* What you are asked to do
Transcribe the data. Leave out nothing.
Input records Block Start
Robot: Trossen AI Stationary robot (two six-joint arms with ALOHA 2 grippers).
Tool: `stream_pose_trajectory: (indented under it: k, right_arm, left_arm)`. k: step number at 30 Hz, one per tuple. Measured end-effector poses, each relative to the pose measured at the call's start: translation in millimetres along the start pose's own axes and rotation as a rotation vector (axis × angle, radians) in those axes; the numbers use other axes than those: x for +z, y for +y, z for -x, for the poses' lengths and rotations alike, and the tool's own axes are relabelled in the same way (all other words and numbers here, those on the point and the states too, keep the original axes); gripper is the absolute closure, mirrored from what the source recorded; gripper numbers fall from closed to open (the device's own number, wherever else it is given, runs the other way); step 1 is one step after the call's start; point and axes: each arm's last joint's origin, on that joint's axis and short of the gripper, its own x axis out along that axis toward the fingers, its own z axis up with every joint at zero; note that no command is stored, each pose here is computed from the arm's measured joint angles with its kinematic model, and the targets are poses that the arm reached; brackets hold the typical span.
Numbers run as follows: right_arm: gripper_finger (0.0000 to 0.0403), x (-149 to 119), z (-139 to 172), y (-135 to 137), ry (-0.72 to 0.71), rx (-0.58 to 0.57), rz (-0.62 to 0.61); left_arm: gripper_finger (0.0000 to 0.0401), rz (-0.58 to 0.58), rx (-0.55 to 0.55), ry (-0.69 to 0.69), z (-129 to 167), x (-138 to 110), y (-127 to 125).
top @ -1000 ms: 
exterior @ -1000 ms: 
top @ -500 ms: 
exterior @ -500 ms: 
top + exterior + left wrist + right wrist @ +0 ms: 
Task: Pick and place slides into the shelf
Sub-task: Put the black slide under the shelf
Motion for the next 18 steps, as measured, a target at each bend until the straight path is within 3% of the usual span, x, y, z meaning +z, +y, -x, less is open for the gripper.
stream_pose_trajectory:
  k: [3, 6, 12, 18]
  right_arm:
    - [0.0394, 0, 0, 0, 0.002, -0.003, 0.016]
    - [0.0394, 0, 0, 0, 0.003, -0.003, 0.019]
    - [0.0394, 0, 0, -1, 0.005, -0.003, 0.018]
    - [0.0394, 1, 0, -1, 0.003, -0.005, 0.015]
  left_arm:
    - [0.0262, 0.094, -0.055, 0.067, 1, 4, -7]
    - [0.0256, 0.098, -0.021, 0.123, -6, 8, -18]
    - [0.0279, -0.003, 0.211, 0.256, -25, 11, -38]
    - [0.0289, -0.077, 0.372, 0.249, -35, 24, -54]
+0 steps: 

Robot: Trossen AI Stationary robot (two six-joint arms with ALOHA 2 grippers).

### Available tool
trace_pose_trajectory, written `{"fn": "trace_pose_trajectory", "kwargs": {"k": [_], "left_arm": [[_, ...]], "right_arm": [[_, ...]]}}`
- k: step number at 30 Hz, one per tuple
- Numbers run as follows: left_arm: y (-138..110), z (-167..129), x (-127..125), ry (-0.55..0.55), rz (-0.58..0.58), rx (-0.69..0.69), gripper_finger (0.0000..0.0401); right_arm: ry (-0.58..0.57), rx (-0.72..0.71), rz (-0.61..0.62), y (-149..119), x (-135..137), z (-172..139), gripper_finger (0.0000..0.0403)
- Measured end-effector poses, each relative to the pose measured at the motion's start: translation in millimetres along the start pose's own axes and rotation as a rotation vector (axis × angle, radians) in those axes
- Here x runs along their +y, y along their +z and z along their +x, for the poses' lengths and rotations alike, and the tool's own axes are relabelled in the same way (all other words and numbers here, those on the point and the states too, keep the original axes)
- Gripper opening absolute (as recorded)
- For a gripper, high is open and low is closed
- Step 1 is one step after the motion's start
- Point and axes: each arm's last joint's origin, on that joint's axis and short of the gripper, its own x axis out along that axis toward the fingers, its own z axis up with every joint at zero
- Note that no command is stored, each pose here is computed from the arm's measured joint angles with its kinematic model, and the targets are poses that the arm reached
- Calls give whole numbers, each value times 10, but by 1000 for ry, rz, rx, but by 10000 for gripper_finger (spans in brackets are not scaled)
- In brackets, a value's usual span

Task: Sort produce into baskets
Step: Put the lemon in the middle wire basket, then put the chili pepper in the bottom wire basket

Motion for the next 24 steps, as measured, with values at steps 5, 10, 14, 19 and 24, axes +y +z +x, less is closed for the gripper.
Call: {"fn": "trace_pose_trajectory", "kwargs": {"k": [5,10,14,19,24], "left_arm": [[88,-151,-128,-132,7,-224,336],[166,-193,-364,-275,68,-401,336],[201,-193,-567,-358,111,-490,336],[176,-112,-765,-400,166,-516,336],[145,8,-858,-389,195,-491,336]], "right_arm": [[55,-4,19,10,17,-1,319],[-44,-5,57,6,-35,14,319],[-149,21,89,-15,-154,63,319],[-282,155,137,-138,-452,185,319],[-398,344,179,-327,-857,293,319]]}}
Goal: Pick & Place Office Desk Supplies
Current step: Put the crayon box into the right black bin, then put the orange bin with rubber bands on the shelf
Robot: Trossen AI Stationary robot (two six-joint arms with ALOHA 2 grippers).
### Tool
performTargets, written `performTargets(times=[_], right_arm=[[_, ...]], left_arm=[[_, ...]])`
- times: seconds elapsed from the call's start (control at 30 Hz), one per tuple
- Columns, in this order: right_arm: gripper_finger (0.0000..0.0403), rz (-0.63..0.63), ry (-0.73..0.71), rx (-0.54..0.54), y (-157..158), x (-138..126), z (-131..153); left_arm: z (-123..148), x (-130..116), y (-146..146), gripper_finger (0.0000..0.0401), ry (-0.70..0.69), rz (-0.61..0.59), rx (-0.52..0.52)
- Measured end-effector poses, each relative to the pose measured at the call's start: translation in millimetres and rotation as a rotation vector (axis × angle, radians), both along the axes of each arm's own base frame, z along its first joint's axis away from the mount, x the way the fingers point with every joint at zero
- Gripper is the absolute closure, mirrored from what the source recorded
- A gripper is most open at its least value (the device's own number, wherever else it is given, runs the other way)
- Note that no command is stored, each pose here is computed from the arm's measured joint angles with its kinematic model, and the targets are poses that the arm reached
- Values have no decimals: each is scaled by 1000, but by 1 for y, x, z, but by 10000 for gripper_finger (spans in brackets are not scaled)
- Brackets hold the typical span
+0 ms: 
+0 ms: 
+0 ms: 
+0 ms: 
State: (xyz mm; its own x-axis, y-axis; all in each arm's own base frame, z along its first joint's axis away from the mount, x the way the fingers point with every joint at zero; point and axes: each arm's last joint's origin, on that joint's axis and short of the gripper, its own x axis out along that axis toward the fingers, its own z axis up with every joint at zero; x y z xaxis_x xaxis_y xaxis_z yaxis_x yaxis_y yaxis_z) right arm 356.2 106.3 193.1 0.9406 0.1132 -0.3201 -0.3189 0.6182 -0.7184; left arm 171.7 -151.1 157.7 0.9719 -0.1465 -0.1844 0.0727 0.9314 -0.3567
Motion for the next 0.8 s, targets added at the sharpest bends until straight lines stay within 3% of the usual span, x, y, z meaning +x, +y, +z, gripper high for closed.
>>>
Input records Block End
* Solution to the problem
Robot: Trossen AI Stationary robot (two six-joint arms with ALOHA 2 grippers).
Tool: `stream_pose_trajectory: (indented under it: k, right_arm, left_arm)`. k: step number at 30 Hz, one per tuple. Measured end-effector poses, each relative to the pose measured at the call's start: translation in millimetres along the start pose's own axes and rotation as a rotation vector (axis × angle, radians) in those axes; the numbers use other axes than those: x for +z, y for +y, z for -x, for the poses' lengths and rotations alike, and the tool's own axes are relabelled in the same way (all other words and numbers here, those on the point and the states too, keep the original axes); gripper is the absolute closure, mirrored from what the source recorded; gripper numbers fall from closed to open (the device's own number, wherever else it is given, runs the other way); step 1 is one step after the call's start; point and axes: each arm's last joint's origin, on that joint's axis and short of the gripper, its own x axis out along that axis toward the fingers, its own z axis up with every joint at zero; note that no command is stored, each pose here is computed from the arm's measured joint angles with its kinematic model, and the targets are poses that the arm reached; brackets hold the typical span.
Numbers run as follows: right_arm: gripper_finger (0.0000 to 0.0403), x (-149 to 119), z (-139 to 172), y (-135 to 137), ry (-0.72 to 0.71), rx (-0.58 to 0.57), rz (-0.62 to 0.61); left_arm: gripper_finger (0.0000 to 0.0401), rz (-0.58 to 0.58), rx (-0.55 to 0.55), ry (-0.69 to 0.69), z (-129 to 167), x (-138 to 110), y (-127 to 125).
top @ -1000 ms: 
exterior @ -1000 ms: 
top @ -500 ms: 
exterior @ -500 ms: 
top + exterior + left wrist + right wrist @ +0 ms: 
Task: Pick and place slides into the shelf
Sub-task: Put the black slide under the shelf
Motion for the next 18 steps, as measured, a target at each bend until the straight path is within 3% of the usual span, x, y, z meaning +z, +y, -x, less is open for the gripper.
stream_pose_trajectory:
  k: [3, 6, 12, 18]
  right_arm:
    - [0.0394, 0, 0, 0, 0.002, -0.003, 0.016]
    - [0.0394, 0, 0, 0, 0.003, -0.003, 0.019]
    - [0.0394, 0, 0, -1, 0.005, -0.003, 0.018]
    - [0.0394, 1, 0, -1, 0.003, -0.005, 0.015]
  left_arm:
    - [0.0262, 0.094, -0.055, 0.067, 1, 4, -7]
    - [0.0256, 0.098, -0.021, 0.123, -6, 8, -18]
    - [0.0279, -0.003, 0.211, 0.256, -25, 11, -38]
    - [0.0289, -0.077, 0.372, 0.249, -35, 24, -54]
+0 steps: 

Robot: Trossen AI Stationary robot (two six-joint arms with ALOHA 2 grippers).

### Available tool
trace_pose_trajectory, written `{"fn": "trace_pose_trajectory", "kwargs": {"k": [_], "left_arm": [[_, ...]], "right_arm": [[_, ...]]}}`
- k: step number at 30 Hz, one per tuple
- Numbers run as follows: left_arm: y (-138..110), z (-167..129), x (-127..125), ry (-0.55..0.55), rz (-0.58..0.58), rx (-0.69..0.69), gripper_finger (0.0000..0.0401); right_arm: ry (-0.58..0.57), rx (-0.72..0.71), rz (-0.61..0.62), y (-149..119), x (-135..137), z (-172..139), gripper_finger (0.0000..0.0403)
- Measured end-effector poses, each relative to the pose measured at the motion's start: translation in millimetres along the start pose's own axes and rotation as a rotation vector (axis × angle, radians) in those axes
- Here x runs along their +y, y along their +z and z along their +x, for the poses' lengths and rotations alike, and the tool's own axes are relabelled in the same way (all other words and numbers here, those on the point and the states too, keep the original axes)
- Gripper opening absolute (as recorded)
- For a gripper, high is open and low is closed
- Step 1 is one step after the motion's start
- Point and axes: each arm's last joint's origin, on that joint's axis and short of the gripper, its own x axis out along that axis toward the fingers, its own z axis up with every joint at zero
- Note that no command is stored, each pose here is computed from the arm's measured joint angles with its kinematic model, and the targets are poses that the arm reached
- Calls give whole numbers, each value times 10, but by 1000 for ry, rz, rx, but by 10000 for gripper_finger (spans in brackets are not scaled)
- In brackets, a value's usual span

Task: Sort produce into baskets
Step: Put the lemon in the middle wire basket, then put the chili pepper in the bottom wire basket

Motion for the next 24 steps, as measured, with values at steps 5, 10, 14, 19 and 24, axes +y +z +x, less is closed for the gripper.
Call: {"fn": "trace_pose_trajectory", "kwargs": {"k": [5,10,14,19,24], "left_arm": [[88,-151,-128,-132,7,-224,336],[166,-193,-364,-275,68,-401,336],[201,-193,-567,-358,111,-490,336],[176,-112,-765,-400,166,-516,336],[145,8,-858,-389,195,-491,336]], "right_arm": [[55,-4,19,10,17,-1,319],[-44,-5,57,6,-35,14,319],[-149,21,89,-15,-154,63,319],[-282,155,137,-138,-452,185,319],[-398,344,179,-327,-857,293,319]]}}
Goal: Pick & Place Office Desk Supplies
Current step: Put the crayon box into the right black bin, then put the orange bin with rubber bands on the shelf
Robot: Trossen AI Stationary robot (two six-joint arms with ALOHA 2 grippers).
### Tool
performTargets, written `performTargets(times=[_], right_arm=[[_, ...]], left_arm=[[_, ...]])`
- times: seconds elapsed from the call's start (control at 30 Hz), one per tuple
- Columns, in this order: right_arm: gripper_finger (0.0000..0.0403), rz (-0.63..0.63), ry (-0.73..0.71), rx (-0.54..0.54), y (-157..158), x (-138..126), z (-131..153); left_arm: z (-123..148), x (-130..116), y (-146..146), gripper_finger (0.0000..0.0401), ry (-0.70..0.69), rz (-0.61..0.59), rx (-0.52..0.52)
- Measured end-effector poses, each relative to the pose measured at the call's start: translation in millimetres and rotation as a rotation vector (axis × angle, radians), both along the axes of each arm's own base frame, z along its first joint's axis away from the mount, x the way the fingers point with every joint at zero
- Gripper is the absolute closure, mirrored from what the source recorded
- A gripper is most open at its least value (the device's own number, wherever else it is given, runs the other way)
- Note that no command is stored, each pose here is computed from the arm's measured joint angles with its kinematic model, and the targets are poses that the arm reached
- Values have no decimals: each is scaled by 1000, but by 1 for y, x, z, but by 10000 for gripper_finger (spans in brackets are not scaled)
- Brackets hold the typical span
+0 ms: 
+0 ms: 
+0 ms: 
+0 ms: 
State: (xyz mm; its own x-axis, y-axis; all in each arm's own base frame, z along its first joint's axis away from the mount, x the way the fingers point with every joint at zero; point and axes: each arm's last joint's origin, on that joint's axis and short of the gripper, its own x axis out along that axis toward the fingers, its own z axis up with every joint at zero; x y z xaxis_x xaxis_y xaxis_z yaxis_x yaxis_y yaxis_z) right arm 356.2 106.3 193.1 0.9406 0.1132 -0.3201 -0.3189 0.6182 -0.7184; left arm 171.7 -151.1 157.7 0.9719 -0.1465 -0.1844 0.0727 0.9314 -0.3567
Motion for the next 0.8 s, targets added at the sharpest bends until straight lines stay within 3% of the usual span, x, y, z meaning +x, +y, +z, gripper high for closed.
>>>

Nothing remains to be written for this exercise.